Little, Brown, and Co. announced Thursday evening that it will withdraw Kaavya Viswanathan’s disputed novel, How Opal Mehta Got Kissed, Got Wild, and Got a Life. The Associated Press reports that the publisher instructed retail and wholesale outlets to cease sales and to return unsold copies. A move that, according to the Washington Post is “fairly unheard of” in the publishing industry. The Post article quoted one observer as saying “they must have a very good case . . . if Little, Brown and Company is going to such extremes.”

5 Responses to “Harvard Author’s Novel Pulled”

  1. Scott H says:

    For what it’s worth, I completely, absolutely and unreservedly believe that it’s possible the lady in question didn’t consciously plagiarize.

    I had a similar thing happen to me once.

    When I was in college I borrowed a book called _Death of the Fifth Sun_, read it, returned it to the person I borrowed it from, and forgot about it. Ten years later I came across a copy in a used book store, recognized it, bought it, and reread it.

    You have only my word for this–and we all know that people on the internet never lie–but I did not consciously plagiarize the other author’s book in any way. Nonetheless, I was more than slightly surprised to discover that many of the characters in the published novel were identical to those in a novel I was then writing.

    It was just luck that I noticed this before anyone else did. It could quite easily have gone the other way.

  2. TL says:

    Characters being identical is very different than specific phrasing being identical.

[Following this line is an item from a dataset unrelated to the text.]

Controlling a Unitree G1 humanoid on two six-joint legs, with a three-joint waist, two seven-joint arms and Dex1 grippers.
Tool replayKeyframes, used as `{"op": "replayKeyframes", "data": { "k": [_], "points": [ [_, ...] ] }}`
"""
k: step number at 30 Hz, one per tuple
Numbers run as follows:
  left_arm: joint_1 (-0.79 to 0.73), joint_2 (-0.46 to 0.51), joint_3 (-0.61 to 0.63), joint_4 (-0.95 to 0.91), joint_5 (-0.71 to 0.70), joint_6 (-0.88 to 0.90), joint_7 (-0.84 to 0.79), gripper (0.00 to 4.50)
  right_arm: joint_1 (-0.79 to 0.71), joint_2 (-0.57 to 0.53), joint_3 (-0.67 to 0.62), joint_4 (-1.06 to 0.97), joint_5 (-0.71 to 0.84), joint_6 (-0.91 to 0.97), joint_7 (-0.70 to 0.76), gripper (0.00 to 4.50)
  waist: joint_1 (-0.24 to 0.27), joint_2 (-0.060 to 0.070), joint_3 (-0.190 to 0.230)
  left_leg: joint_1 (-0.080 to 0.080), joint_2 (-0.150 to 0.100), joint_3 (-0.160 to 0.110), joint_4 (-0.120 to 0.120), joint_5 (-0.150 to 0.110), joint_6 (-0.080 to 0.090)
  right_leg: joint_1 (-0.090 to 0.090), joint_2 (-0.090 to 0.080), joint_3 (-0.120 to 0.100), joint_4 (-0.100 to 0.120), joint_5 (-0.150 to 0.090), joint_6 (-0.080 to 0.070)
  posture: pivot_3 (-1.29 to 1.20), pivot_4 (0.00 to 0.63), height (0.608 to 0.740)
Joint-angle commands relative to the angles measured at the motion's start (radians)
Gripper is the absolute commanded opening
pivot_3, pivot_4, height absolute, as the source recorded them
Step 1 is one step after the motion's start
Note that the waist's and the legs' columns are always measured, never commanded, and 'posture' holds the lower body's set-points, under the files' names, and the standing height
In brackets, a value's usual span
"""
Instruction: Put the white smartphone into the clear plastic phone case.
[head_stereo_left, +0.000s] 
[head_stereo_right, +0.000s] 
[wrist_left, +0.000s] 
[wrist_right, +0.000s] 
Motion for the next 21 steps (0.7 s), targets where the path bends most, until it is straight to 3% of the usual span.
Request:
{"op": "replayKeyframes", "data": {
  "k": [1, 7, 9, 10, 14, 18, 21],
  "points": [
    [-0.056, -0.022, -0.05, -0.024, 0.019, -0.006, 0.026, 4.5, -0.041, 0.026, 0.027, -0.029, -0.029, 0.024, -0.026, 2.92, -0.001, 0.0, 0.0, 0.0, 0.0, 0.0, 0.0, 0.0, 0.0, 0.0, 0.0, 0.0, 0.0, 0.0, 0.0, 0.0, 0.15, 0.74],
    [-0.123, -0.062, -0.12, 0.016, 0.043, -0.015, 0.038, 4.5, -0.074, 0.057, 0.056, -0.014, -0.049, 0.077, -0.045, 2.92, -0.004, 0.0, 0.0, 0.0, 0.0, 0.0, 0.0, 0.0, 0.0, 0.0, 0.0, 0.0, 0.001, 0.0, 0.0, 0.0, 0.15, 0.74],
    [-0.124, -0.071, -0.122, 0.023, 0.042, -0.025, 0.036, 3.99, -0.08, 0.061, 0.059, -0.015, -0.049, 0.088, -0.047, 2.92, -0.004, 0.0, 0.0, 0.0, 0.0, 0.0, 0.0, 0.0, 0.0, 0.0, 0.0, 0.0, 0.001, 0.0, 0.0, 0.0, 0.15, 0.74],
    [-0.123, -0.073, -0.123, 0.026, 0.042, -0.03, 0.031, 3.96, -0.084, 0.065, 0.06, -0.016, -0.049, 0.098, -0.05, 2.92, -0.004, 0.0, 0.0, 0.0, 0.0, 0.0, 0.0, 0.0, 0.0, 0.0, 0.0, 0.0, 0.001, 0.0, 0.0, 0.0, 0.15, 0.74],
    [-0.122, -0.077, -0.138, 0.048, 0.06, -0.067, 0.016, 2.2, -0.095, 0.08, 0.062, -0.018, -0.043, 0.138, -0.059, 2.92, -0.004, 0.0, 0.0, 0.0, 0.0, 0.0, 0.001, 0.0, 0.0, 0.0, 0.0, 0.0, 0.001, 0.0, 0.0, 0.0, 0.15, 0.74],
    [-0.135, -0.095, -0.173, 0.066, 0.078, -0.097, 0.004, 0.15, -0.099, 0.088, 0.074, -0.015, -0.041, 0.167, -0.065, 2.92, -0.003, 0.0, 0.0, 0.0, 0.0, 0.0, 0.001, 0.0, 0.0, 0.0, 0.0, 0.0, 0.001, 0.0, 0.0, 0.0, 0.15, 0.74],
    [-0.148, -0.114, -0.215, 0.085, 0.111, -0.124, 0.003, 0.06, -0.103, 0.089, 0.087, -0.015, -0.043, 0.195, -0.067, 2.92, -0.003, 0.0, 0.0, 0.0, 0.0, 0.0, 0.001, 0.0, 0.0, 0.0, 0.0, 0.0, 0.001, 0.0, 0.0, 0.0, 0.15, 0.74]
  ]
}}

    I’d imagine it would be impossible for you to casually read a book then years later write a story that contianed 40 passages that were almost verbatum the same including arbitrary details like “170 specialty shops”

  3. Buffy says:

    This is why I read works completely unlike any style of mine. I don’t want to fall asleep on a good line and wake up thinking its mine.

    (But to be honest….those were some pretty exact lines. I’m kinda up in the air about it.)

  4. Scott H says:

    I’m going to retract my comment above. Apparently there were 40+ passages in the book that were close or identical to the previously published work. I could see it happening once or twice (again, it happened to me) but 40+ strains credibility.